**Data items:**
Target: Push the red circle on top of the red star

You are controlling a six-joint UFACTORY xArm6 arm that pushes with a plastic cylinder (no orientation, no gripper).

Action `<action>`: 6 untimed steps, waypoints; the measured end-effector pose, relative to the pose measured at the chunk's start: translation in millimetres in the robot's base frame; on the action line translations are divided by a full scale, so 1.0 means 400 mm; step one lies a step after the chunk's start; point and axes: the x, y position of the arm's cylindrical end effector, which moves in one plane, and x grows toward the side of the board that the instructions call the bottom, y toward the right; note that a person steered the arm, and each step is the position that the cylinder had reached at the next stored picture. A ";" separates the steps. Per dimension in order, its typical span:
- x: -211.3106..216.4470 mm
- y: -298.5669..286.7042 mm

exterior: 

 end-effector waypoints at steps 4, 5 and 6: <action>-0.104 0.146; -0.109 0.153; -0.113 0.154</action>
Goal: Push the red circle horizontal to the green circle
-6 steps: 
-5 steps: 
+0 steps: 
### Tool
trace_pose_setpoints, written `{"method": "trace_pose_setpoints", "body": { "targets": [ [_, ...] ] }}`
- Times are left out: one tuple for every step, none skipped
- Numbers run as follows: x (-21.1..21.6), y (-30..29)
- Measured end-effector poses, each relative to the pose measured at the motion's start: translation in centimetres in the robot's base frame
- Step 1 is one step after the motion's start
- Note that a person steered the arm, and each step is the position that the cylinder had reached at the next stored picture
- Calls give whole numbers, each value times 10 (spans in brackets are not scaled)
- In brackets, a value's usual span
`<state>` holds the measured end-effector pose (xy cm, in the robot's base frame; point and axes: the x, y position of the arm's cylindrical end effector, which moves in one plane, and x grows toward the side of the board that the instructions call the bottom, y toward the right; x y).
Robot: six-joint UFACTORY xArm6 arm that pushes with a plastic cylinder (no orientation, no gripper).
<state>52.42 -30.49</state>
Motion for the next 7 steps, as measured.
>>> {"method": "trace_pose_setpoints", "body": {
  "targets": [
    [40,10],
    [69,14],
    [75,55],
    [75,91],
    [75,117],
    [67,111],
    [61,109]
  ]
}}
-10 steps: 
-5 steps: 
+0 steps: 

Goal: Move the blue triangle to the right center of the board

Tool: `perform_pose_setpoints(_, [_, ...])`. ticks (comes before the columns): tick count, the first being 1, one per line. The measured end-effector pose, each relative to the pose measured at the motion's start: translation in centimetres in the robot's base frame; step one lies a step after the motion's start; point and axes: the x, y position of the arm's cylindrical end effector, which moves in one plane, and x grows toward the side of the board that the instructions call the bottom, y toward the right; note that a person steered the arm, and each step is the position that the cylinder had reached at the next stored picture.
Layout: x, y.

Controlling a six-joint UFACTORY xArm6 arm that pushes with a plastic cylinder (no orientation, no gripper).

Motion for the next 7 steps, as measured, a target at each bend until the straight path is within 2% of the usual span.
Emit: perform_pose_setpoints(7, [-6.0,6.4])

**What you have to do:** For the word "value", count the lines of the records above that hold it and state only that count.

**Response to the exercise:** 2